[WHAT YOU SHOULD DO]
Only the lines holding the word "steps" are wanted; copy each of them from the listing.

EXERCISE DATA Block Start

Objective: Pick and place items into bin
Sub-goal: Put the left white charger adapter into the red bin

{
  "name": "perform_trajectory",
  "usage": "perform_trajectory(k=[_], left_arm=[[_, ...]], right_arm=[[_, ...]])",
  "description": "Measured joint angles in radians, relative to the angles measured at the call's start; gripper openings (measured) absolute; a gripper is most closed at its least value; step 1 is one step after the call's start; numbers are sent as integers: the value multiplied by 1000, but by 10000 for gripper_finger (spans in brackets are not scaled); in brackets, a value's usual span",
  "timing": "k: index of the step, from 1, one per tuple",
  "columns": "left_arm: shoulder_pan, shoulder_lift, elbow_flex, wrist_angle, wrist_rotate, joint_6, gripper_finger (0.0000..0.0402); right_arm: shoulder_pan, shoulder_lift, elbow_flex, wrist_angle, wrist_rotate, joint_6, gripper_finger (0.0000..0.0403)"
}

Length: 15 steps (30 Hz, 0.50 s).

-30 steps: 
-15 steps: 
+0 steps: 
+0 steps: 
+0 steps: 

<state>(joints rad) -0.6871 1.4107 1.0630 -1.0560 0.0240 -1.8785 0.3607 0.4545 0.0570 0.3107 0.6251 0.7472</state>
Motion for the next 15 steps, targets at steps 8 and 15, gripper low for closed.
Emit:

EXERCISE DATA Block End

[RESULT FOR THIS EXERCISE]
Length: 15 steps (30 Hz, 0.50 s).
-30 steps: 
-15 steps: 
+0 steps: 
+0 steps: 
+0 steps: 
Motion for the next 15 steps, targets at steps 8 and 15, gripper low for closed.

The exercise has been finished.